**Your task**
Tally every line of the records below that includes "machine", and reply with the total alone.

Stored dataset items
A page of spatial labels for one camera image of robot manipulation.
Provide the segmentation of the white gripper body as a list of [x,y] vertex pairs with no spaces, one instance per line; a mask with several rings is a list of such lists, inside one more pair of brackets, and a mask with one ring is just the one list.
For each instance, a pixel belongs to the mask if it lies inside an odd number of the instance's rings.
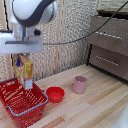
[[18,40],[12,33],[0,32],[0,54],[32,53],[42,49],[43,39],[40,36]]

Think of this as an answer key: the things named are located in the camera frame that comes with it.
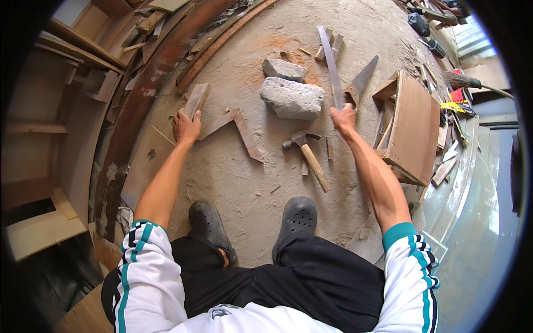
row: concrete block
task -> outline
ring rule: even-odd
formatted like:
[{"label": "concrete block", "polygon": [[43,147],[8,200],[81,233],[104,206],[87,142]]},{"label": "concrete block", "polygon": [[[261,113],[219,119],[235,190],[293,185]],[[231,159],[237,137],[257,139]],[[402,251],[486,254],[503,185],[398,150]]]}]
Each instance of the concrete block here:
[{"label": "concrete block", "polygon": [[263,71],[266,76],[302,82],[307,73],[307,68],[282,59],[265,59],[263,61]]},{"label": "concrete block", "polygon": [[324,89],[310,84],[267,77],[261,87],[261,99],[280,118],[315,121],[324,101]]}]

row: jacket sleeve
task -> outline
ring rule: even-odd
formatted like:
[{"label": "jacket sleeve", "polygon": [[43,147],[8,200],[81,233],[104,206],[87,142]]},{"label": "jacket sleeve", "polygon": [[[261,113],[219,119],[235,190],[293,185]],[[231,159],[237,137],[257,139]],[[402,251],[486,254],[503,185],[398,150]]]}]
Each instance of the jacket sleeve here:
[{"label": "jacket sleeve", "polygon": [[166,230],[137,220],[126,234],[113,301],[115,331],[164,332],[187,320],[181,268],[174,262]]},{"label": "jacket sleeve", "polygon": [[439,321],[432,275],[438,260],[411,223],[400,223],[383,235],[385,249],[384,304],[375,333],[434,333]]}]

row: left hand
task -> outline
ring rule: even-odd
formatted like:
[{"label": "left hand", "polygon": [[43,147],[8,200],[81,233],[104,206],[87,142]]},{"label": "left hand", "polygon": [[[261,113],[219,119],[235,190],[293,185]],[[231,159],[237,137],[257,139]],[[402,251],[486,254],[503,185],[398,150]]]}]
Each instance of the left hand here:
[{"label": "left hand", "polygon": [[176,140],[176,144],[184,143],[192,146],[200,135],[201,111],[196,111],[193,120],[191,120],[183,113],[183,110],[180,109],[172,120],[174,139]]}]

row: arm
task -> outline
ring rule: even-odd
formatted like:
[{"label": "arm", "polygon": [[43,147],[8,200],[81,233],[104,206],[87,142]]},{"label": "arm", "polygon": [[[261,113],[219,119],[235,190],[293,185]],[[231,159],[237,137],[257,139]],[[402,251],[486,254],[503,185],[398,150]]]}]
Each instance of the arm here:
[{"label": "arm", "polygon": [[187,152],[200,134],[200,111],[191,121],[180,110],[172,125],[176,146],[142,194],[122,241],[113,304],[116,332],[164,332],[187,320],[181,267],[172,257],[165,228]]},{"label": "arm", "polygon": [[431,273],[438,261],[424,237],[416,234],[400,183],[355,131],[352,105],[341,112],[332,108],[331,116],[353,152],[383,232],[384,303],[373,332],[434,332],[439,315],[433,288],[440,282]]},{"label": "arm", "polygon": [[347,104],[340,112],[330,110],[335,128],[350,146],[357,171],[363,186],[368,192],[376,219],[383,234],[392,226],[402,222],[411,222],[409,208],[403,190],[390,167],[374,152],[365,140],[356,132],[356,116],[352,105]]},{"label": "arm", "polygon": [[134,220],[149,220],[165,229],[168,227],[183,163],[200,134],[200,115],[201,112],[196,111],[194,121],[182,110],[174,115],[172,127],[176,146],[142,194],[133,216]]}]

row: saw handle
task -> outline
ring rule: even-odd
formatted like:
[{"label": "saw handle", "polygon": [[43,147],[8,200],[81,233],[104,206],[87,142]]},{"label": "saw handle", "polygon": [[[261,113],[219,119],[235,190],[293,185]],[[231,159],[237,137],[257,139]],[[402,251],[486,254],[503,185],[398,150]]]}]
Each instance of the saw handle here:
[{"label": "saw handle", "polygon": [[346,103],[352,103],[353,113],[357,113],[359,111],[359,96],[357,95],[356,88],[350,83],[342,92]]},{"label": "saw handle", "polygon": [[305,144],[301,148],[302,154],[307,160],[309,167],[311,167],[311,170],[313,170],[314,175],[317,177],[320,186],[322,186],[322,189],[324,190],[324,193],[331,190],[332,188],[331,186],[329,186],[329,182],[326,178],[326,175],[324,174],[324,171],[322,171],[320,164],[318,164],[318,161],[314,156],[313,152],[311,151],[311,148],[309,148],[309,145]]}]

---

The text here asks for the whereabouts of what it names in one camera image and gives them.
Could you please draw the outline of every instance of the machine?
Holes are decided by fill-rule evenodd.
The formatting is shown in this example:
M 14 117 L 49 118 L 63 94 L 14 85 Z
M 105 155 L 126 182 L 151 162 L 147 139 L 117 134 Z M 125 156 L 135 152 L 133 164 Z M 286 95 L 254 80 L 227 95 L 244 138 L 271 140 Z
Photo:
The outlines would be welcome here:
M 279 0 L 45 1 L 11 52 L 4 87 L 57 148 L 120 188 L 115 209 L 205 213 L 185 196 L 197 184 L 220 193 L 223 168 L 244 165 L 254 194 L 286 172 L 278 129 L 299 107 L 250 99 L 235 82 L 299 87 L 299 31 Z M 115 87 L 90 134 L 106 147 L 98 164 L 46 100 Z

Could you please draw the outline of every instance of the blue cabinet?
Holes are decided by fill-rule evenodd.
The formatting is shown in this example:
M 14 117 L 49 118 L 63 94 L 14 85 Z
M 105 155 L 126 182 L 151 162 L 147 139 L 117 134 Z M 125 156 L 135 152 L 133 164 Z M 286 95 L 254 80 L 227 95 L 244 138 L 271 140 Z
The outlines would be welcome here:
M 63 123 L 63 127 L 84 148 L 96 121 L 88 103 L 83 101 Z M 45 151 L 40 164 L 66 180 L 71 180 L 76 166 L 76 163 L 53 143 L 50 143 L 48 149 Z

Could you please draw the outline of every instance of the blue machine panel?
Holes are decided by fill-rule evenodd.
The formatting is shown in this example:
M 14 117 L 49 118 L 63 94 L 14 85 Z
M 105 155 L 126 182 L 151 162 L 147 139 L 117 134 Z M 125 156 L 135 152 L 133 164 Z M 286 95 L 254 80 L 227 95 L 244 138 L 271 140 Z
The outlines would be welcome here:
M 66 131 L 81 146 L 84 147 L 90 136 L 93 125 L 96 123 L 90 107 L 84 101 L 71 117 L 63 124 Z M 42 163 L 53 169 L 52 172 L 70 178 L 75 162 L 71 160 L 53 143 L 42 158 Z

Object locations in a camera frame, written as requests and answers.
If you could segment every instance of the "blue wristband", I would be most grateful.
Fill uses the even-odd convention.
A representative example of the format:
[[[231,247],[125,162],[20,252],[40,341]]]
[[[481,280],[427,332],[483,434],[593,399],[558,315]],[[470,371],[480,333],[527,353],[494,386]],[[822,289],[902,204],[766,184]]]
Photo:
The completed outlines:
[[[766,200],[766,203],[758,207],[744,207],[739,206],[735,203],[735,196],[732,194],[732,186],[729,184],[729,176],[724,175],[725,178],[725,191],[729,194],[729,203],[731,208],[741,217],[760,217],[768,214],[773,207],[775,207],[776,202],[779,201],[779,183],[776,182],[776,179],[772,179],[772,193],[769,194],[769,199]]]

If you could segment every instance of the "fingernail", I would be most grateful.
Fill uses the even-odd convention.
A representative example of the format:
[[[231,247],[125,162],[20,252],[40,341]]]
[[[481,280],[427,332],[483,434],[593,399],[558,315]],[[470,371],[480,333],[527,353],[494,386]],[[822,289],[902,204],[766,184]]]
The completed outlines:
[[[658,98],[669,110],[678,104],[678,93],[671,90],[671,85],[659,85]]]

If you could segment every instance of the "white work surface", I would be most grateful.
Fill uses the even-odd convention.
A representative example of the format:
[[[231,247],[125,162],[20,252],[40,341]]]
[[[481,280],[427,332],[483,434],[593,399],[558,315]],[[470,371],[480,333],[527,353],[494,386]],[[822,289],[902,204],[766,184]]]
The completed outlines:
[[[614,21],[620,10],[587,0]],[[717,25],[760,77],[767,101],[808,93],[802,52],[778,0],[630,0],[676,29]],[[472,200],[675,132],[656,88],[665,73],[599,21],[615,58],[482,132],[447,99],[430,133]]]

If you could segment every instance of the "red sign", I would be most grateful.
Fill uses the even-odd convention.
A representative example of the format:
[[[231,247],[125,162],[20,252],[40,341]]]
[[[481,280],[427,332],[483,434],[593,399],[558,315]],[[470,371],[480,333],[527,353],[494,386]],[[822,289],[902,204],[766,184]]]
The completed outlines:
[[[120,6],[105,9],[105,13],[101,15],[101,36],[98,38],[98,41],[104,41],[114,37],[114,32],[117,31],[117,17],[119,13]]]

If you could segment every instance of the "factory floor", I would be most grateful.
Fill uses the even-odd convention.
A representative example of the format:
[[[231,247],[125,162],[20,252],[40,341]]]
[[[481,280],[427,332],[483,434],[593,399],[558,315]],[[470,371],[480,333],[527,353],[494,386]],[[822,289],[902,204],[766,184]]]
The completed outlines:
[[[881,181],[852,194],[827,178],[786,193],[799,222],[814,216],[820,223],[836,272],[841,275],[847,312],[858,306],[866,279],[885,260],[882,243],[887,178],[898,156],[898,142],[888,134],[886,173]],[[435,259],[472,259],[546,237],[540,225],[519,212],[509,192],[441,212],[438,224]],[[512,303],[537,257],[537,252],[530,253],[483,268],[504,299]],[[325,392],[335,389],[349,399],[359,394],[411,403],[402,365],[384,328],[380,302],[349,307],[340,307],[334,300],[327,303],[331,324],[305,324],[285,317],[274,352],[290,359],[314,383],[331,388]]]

==

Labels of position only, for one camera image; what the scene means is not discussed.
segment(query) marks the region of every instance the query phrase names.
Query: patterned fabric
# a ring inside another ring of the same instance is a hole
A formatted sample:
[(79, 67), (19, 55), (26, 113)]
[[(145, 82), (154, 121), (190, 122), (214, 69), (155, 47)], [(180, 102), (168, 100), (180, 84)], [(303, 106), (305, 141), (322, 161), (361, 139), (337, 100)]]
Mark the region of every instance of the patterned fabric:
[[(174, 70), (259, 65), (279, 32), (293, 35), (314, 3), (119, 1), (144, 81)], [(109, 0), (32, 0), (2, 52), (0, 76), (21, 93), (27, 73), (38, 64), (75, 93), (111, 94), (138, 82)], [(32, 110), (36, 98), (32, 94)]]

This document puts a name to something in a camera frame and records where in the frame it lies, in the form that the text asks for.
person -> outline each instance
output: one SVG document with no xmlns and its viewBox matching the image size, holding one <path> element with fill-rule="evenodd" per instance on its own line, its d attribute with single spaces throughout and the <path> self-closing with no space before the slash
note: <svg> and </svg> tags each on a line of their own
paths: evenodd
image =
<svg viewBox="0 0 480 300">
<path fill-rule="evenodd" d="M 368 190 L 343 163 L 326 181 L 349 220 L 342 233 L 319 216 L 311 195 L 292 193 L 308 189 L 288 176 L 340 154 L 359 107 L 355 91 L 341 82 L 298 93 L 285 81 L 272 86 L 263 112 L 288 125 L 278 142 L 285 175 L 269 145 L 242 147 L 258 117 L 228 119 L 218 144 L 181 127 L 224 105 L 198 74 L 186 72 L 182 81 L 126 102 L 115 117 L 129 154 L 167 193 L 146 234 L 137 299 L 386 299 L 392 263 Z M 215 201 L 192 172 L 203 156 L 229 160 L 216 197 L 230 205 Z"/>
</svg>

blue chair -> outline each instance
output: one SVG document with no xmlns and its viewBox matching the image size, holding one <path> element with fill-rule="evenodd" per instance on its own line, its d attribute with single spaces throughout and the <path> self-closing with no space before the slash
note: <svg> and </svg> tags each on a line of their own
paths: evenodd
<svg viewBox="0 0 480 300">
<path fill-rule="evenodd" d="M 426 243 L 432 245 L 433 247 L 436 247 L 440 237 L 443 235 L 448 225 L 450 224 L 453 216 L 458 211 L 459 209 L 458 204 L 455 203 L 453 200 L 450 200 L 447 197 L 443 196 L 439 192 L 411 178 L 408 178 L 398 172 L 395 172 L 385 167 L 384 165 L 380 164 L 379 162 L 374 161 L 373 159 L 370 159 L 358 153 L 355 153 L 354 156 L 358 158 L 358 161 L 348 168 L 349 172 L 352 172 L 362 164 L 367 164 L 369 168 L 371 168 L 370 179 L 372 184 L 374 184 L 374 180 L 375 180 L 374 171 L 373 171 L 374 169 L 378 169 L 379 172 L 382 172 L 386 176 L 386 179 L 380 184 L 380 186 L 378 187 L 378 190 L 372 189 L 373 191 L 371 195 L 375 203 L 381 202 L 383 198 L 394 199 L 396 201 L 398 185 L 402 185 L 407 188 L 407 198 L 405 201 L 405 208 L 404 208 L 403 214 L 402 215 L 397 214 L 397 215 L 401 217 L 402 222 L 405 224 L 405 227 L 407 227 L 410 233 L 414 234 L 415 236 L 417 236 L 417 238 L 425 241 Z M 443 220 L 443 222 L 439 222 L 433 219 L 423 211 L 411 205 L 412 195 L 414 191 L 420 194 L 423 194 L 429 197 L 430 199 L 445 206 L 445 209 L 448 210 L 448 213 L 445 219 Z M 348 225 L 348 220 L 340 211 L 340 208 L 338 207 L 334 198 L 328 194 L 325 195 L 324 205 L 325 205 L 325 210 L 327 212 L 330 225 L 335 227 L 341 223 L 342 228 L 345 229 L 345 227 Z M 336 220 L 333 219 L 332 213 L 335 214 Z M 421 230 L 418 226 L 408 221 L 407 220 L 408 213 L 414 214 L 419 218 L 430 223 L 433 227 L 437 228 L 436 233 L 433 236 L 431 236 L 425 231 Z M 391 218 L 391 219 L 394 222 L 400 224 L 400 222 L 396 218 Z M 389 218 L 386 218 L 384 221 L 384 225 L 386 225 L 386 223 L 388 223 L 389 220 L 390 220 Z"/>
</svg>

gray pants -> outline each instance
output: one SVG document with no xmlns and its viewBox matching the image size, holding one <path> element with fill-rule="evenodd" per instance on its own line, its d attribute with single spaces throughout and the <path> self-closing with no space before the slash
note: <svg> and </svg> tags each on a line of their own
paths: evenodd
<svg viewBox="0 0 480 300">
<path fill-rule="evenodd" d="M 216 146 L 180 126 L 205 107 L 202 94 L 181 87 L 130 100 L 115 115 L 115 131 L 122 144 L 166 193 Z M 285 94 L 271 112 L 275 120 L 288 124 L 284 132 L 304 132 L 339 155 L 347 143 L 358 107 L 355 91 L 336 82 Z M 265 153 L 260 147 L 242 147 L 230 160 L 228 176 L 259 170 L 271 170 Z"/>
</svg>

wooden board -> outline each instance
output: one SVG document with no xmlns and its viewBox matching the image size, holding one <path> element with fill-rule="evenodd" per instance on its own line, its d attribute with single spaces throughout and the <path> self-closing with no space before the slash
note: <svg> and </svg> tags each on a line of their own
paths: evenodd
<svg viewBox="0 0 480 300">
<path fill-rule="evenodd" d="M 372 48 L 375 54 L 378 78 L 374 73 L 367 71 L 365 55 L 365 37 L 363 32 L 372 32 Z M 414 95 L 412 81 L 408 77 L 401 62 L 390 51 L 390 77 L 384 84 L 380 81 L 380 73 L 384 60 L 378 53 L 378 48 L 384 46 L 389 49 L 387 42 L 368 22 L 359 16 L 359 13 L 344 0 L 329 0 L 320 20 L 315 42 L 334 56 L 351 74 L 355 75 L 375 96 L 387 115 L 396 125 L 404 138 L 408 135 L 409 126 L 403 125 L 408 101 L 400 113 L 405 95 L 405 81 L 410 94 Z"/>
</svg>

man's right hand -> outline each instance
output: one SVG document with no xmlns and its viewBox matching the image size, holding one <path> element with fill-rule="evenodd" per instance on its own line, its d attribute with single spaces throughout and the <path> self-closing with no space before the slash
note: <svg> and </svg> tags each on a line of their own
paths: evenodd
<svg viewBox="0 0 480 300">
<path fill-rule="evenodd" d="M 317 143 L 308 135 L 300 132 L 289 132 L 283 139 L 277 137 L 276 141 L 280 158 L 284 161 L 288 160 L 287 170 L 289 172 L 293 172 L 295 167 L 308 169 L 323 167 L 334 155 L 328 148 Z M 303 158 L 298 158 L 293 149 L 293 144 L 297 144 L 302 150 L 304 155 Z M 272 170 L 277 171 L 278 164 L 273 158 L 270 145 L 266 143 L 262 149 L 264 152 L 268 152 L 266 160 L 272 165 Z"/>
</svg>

**Response to the exercise**
2